◆ Stored records
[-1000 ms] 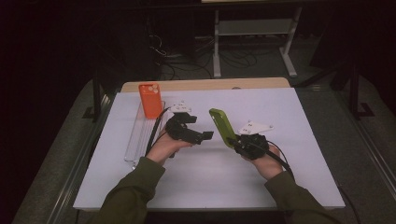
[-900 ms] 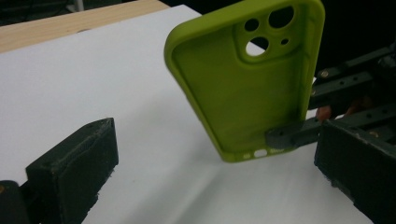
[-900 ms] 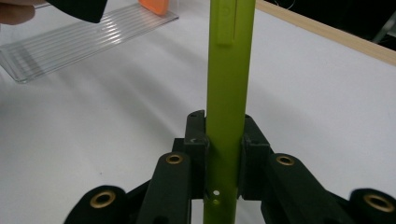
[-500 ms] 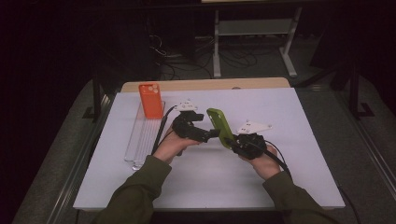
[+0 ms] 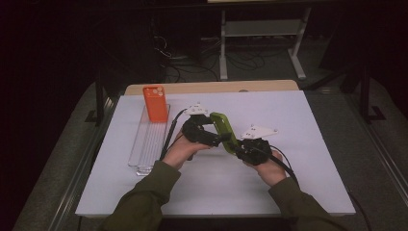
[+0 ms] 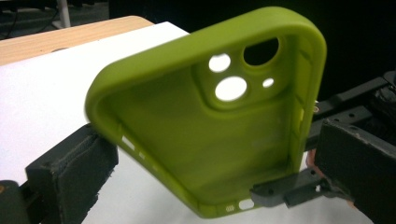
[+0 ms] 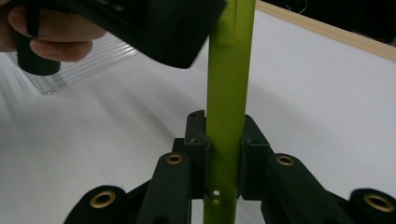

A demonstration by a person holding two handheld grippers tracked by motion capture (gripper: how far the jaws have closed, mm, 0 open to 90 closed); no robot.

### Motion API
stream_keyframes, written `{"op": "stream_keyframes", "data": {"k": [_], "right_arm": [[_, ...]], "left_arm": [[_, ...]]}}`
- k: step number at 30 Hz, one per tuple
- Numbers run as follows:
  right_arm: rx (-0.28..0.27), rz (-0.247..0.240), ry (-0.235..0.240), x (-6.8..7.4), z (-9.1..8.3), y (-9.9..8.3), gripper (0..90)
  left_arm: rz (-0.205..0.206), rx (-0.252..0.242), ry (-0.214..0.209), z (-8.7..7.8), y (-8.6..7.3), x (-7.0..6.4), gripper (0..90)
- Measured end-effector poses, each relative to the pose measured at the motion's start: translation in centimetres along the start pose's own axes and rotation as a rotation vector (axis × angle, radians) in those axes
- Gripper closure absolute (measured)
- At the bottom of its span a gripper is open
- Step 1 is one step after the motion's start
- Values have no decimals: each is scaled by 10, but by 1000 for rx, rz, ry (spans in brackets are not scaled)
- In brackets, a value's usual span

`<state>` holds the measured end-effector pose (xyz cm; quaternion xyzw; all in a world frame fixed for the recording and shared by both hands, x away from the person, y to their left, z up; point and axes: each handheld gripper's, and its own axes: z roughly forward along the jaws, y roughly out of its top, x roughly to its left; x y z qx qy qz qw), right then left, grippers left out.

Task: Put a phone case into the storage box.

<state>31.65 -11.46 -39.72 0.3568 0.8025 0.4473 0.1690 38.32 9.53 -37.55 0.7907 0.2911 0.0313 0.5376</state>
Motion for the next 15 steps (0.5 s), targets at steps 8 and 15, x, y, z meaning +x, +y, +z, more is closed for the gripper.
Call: {"op": "stream_keyframes", "data": {"k": [8,15], "right_arm": [[1,-10,5,5,2,0,763],[7,-22,1,7,4,-1,762]], "left_arm": [[-19,-10,-7,4,-2,-2,0],[-31,-11,-14,4,-2,-1,0]]}}
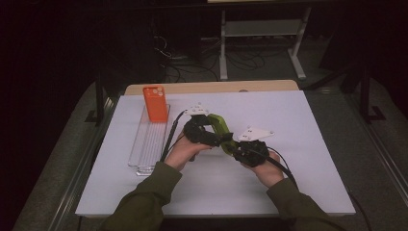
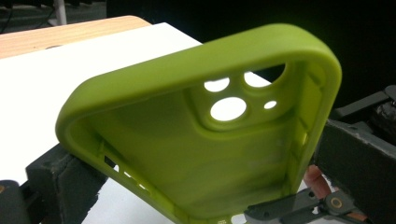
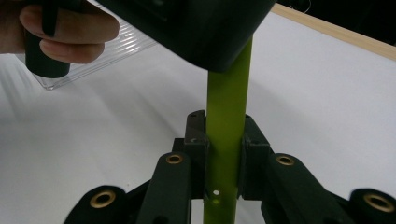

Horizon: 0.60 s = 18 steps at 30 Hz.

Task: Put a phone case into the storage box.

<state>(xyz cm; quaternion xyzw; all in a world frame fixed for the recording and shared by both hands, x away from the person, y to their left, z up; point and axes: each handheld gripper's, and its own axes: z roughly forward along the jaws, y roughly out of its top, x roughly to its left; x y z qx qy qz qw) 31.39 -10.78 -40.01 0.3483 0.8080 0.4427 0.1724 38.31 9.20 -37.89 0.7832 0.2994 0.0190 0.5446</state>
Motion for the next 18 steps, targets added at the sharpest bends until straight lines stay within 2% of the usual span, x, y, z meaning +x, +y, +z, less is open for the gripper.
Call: {"op": "stream_keyframes", "data": {"k": [1,2,4,5,18], "right_arm": [[5,-24,-9,-1,1,0,762],[1,-13,-5,0,1,0,762],[5,-30,-12,-1,2,-1,762],[0,-5,-4,1,3,-1,762],[27,-9,-10,4,6,-3,763]], "left_arm": [[3,2,3,0,0,0,0],[2,3,6,0,0,0,0],[-3,0,6,0,-1,0,0],[-4,4,7,0,-1,0,1],[-26,-8,7,-3,0,1,73]]}}
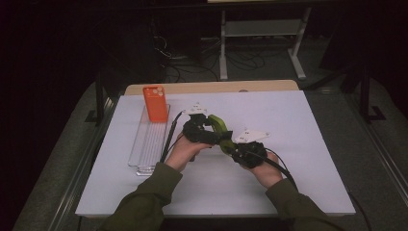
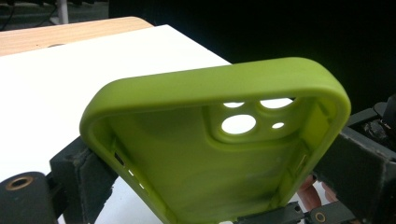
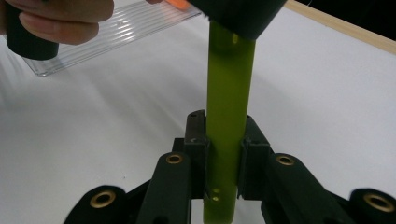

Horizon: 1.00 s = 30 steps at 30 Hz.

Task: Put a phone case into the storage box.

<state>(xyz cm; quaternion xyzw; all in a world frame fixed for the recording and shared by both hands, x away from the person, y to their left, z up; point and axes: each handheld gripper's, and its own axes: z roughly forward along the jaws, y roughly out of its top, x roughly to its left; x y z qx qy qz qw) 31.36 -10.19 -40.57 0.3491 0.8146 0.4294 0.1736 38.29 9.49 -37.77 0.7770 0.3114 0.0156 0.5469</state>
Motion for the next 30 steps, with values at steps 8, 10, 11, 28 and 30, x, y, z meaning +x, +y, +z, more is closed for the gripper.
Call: {"op": "stream_keyframes", "data": {"k": [8,10,11,28,30], "right_arm": [[3,-17,-10,0,1,-1,762],[6,-26,-14,0,1,-1,761],[9,-30,-15,0,1,-1,760],[-17,0,10,-13,-10,-3,429],[-2,5,9,-15,-11,-4,367]], "left_arm": [[2,-4,1,-2,0,0,123],[-3,1,1,-2,0,1,128],[-4,2,0,-1,0,1,130],[44,4,47,-7,2,1,142],[52,5,50,-9,4,2,142]]}}
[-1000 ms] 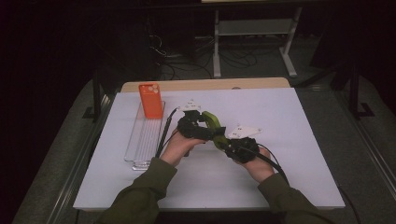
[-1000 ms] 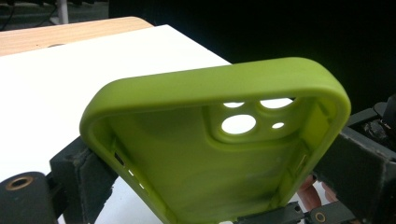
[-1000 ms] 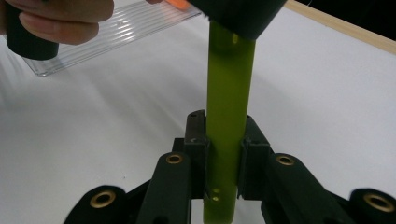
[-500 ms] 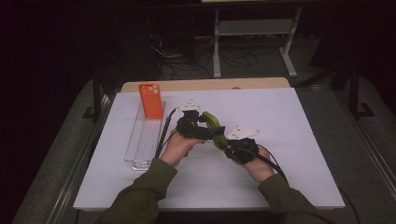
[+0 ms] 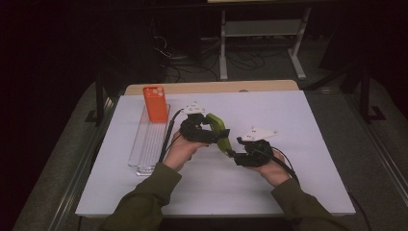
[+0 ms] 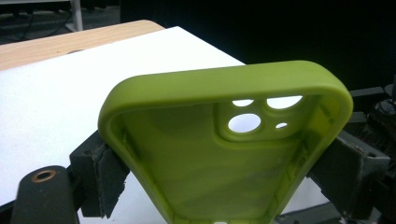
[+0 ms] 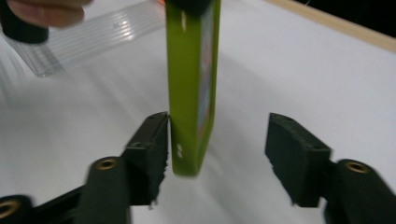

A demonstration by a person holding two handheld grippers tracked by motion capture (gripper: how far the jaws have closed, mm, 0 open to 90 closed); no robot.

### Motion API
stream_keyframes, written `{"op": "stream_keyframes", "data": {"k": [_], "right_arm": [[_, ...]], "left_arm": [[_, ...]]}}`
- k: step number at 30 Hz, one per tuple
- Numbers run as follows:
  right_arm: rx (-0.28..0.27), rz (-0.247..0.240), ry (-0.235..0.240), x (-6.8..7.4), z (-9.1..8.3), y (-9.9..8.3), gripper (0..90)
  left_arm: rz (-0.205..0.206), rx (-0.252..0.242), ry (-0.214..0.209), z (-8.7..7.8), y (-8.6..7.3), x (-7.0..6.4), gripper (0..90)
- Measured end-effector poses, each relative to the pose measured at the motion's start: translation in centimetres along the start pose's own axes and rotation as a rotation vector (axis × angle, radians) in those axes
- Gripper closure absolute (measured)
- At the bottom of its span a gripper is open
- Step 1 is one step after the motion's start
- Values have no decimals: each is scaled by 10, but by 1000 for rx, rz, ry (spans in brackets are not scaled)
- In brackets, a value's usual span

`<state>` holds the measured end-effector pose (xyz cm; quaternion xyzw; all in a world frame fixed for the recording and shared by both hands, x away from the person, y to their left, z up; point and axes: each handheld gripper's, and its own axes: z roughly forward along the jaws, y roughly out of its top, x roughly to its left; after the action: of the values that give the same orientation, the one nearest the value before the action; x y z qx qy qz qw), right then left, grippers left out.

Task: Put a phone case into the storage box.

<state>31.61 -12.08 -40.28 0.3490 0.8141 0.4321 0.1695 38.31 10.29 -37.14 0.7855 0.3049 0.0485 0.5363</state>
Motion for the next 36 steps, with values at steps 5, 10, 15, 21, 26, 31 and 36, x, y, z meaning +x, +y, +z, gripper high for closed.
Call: {"op": "stream_keyframes", "data": {"k": [5,10,15,21,26,31,36], "right_arm": [[50,-15,-4,-3,-3,-8,221],[58,5,-21,-7,-5,-17,131],[60,-32,-34,-9,-8,-26,69],[68,-31,-31,-13,-13,-34,18],[72,-19,-38,-16,-17,-40,18],[70,-4,-50,-20,-20,-44,18],[84,-44,-64,-25,-19,-45,18]], "left_arm": [[-6,1,17,-7,7,1,142],[5,-6,34,-15,15,4,142],[2,-10,60,-25,24,10,142],[20,-21,104,-41,38,17,142],[30,-21,148,-54,48,24,143],[32,-31,209,-68,57,35,143],[17,-47,272,-82,64,46,143]]}}
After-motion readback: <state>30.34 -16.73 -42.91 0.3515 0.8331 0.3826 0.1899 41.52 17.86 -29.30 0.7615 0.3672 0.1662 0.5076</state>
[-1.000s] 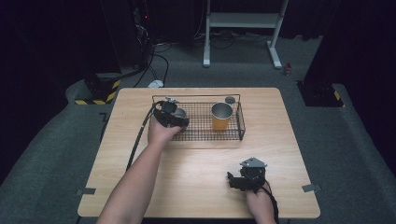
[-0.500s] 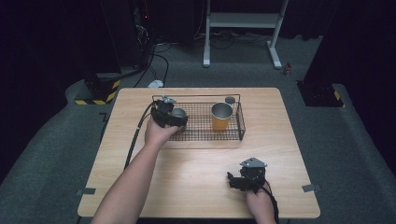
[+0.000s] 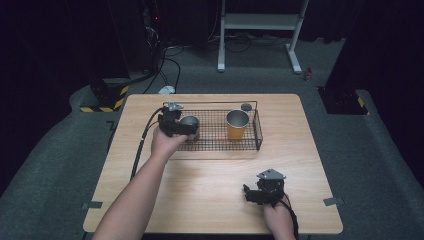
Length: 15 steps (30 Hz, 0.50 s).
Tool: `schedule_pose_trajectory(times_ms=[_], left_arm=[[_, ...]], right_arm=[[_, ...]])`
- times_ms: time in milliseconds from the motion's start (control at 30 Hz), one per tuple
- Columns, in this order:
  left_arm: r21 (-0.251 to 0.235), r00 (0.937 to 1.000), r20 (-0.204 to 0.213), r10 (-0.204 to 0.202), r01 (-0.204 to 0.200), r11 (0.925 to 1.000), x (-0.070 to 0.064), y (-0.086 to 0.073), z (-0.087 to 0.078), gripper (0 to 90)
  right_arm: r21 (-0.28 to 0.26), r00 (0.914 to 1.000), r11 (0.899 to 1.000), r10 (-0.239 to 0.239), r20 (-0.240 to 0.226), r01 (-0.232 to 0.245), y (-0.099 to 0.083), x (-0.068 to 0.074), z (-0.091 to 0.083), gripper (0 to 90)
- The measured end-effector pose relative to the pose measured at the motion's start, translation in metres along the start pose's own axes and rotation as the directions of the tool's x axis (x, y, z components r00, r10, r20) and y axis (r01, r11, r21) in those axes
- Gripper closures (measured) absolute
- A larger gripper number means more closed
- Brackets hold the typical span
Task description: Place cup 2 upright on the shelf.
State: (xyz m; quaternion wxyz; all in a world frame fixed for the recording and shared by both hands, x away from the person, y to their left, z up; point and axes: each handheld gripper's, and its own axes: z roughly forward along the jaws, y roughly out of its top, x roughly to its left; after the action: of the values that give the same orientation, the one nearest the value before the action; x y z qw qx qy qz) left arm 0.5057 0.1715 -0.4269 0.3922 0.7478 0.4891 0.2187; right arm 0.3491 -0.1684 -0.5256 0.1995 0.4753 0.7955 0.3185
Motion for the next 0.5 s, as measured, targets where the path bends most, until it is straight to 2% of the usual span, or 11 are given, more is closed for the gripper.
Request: schedule_pose_trajectory(times_ms=[133, 500], left_arm=[[0.006, 0.9999, 0.008, 0.010, -0.010, 0.9999, 0.001, 0.000, -0.005, 0.8], [-0.022, 0.9993, 0.036, 0.008, -0.007, 0.9997, 0.006, -0.009, -0.018, 1.0]], right_arm=[[0.000, 1.0000, 1.000, 0.000, 0.000, 0.000, 0.000, 0.000, 0.000, 9.0], [0.000, 1.0000, 1.000, 0.001, -0.001, -0.001, 0.000, 0.000, 0.000, 9.0]])
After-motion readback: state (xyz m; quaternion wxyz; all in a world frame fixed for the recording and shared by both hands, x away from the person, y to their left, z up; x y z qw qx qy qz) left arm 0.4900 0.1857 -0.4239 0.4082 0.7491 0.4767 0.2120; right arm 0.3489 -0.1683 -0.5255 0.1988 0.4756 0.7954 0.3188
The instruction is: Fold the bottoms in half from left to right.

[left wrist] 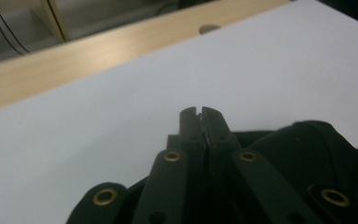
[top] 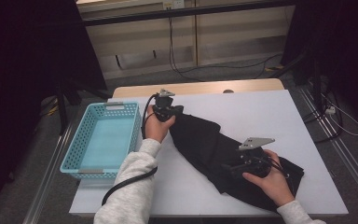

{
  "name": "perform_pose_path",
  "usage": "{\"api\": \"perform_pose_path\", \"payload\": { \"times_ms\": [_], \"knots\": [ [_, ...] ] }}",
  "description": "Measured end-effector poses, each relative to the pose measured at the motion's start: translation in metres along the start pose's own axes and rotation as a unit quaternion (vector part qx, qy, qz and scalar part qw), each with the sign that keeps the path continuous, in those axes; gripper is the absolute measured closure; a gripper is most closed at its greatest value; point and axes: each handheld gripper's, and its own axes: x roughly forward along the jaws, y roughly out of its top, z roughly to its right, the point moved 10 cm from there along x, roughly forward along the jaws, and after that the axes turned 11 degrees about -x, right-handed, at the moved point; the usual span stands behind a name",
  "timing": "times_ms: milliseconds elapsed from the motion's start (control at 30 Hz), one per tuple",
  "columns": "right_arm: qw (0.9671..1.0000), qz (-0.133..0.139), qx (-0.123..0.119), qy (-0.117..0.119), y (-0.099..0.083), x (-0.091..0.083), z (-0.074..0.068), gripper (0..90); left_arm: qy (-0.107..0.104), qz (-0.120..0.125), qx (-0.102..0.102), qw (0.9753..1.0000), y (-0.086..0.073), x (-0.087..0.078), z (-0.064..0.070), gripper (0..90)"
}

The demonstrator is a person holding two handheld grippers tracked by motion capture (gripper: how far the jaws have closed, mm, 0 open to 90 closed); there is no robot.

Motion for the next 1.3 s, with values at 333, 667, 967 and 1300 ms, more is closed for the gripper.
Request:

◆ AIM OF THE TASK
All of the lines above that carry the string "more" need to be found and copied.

◆ OUTPUT FOR THIS EXERCISE
Motion for the next 15 steps (0.5 s), targets at steps 8 and 15, x, y, z meaning +x, +y, +z, more is closed for the gripper.
Motion for the next 30 steps, with values at steps 8, 10, 11, 28 and 30, x, y, z meaning +x, +y, +z, more is closed for the gripper.
- A larger gripper number means more closed
Motion for the next 0.5 s, as measured, targets where the path bends most, until it is straight to 2% of the usual span, or 11 are given, more is closed for the gripper.
Motion for the next 1.3 s, with values at 333, 667, 967 and 1300 ms, more is closed for the gripper.

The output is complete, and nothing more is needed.